Michelle and I are going to step into the world of Avon. I have been an Avon supporter for some time now, appreciating the cost effective quality, however, had been content to purchase from someone else. Last week, my good friend, made me an offer I couldn't refuse. She invited me to become an Avon rep which will allow me to enjoy the products for an even more reasonable price, as well as, easily generate some additional cash flow for our home. Initially, I was not too interested, having been down the Direct Marketing route before. Then, as I pondered the opportunity, I found value in being frugal (deodorant for $.99 vs $3.99 at the store); setting my hands to something that can contribute to our household resources; and create a learning experience for Michelle and I. I am actually excited to play in this area! Avon has done amazing things to make the shopping experience easy as well. I appreciate this, given my desire to invest my time wisely.

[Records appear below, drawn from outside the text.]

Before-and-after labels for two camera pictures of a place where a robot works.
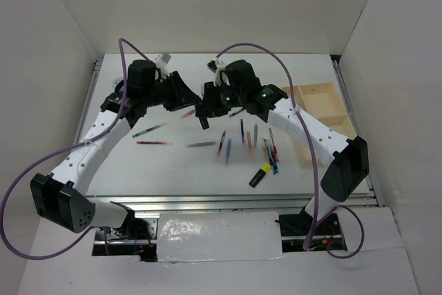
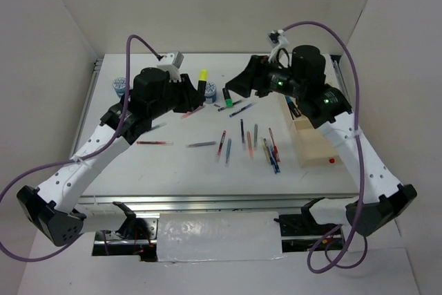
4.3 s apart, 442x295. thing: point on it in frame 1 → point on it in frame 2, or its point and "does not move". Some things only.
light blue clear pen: x=228 y=151 does not move
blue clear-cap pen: x=235 y=112 does not move
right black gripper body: x=223 y=98 → x=280 y=80
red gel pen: x=274 y=147 does not move
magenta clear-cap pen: x=220 y=146 does not move
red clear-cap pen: x=155 y=142 does not move
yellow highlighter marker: x=255 y=179 → x=202 y=81
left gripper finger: x=187 y=98 does not move
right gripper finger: x=204 y=122 → x=255 y=68

I continue to aspire to be a Proverbs 31 woman, and believe this season will add new opportunities for learning and growth.

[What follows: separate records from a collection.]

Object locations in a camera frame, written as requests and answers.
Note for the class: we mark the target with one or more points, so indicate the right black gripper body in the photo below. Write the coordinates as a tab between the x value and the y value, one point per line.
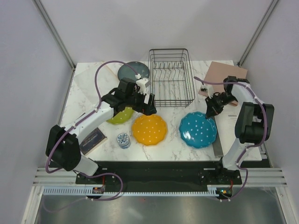
220	101

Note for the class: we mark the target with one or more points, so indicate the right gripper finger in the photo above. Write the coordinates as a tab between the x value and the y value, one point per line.
209	112
216	111

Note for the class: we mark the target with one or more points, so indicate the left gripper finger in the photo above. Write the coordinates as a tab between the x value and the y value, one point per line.
151	110
152	99

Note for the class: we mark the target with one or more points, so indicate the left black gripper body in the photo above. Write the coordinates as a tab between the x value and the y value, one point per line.
138	101

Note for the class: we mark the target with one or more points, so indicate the orange polka dot plate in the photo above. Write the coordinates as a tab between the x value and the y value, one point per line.
149	130

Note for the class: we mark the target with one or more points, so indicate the blue polka dot plate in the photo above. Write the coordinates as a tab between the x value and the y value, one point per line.
197	131

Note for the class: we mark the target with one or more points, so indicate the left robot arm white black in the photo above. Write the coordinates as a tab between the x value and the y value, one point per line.
63	142

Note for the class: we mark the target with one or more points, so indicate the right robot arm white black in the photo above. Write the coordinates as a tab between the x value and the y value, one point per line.
253	125

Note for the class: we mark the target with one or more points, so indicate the green polka dot plate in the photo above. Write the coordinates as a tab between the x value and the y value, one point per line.
122	116

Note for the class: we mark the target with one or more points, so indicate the dark grey round plate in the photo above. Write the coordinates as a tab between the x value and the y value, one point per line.
126	72

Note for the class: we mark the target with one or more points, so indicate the grey metal bar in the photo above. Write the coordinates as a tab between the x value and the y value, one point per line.
217	148

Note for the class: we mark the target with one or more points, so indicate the blue white ceramic cup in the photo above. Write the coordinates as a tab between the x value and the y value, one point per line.
123	141

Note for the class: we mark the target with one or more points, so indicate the dark hardcover book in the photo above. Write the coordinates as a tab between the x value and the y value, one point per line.
92	141

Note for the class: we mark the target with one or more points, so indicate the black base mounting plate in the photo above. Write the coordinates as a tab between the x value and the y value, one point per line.
162	175

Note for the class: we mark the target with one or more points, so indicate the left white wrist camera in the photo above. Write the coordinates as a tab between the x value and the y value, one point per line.
143	83

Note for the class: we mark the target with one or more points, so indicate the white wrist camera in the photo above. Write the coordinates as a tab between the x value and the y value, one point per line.
206	90
143	83

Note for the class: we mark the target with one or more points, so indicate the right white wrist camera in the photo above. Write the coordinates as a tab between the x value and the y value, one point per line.
206	90

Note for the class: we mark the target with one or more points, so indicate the black wire dish rack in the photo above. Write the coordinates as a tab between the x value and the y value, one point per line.
171	77

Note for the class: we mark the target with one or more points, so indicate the white slotted cable duct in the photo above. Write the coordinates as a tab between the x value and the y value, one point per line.
101	191

This particular opportunity was not something I specifically choose - I did not wake up one morning shouting, "I want to be an Avon Rep". I had been praying for opportunities where my talents and experiences could bless our family and others. I had envisioned what this might look like and had been waiting not-so-patiently for something to show up. I wonder how many times in my life I've missed an answer to a prayer by overlooking opportunities that were right in front of me. I also wonder how my own agenda and prerequisites have limited my opportunities. I have recently been considering my prayers and communication with my Heavenly Father. Have I become self-centered? Have I been praying for blessings, and then lay out before God what I think I need, how things should look, etc.? And then wonder why I don't feel deeply connected to Father, and my heart. What is my purpose? How would I ever reach my destined plan if I am running on automatic self. Free will is the greatest gift our loving Heavenly Father gave me, and I've spent a lot of time expressing my will on demanding, self-centered, flesh driven choices. I realize just how I have been a poor steward of my time, talents, and faith. I feel I've contridicted myself in praying; Father, please bless me but here's how I want to be blessed. Where has my faith been?

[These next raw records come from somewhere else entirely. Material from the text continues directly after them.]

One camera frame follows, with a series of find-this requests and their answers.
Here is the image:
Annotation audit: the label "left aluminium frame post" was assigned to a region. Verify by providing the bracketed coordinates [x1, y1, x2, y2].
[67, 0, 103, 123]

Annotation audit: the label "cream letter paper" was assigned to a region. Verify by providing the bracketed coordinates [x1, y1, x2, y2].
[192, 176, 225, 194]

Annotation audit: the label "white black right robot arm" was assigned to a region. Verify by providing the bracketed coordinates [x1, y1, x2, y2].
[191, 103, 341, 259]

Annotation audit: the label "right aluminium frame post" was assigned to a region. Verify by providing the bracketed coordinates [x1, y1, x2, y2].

How grateful I am for the Atonement of our Savior, Jesus Christ!! His loving sacrifice not only offers grace to me when I loose sight of faith, He also modeled what it is to lay down self and truly align with the will of Heavenly Father. In the Garden of Gethsemane, as he plead with Father; "take this cup from me" - that was a prayer of self; but Jesus did not stop there. He continued his plea, "not my will, but thine be done". In that moment, the ultimate sacrifice was made. To lay down my will immediately allows Father to step in and move things according to His greater perspective. What an amazing plan!!!
I pray that this understanding moves me with greater faith! I pray that as I lay down my own agenda, I will connect with the opportunities and plans the Father desires for me. I firmly believe that my God is a good God all the time!! He wants to bless us abundantly, and it is my will to align with Him moment by moment. Enjoying the journey!! Being grateful for the happy mess of goo because I experienced the joy of my children's imaginations and play. Taking time to swing with my kids at the park, rather than just observe from the sideline. Connecting with my daughter's heart as she openly shares her dreams and desires even though it's WAY past bedtime. Being in a place of gratitude to enjoy all of the opportunities God affords me!! I am so grateful to be a daughter of such a loving Heavenly Father!! I commit to move forward with an open heart - available to see and share all that my talents, experiences, and opportunites can bless and be blessed.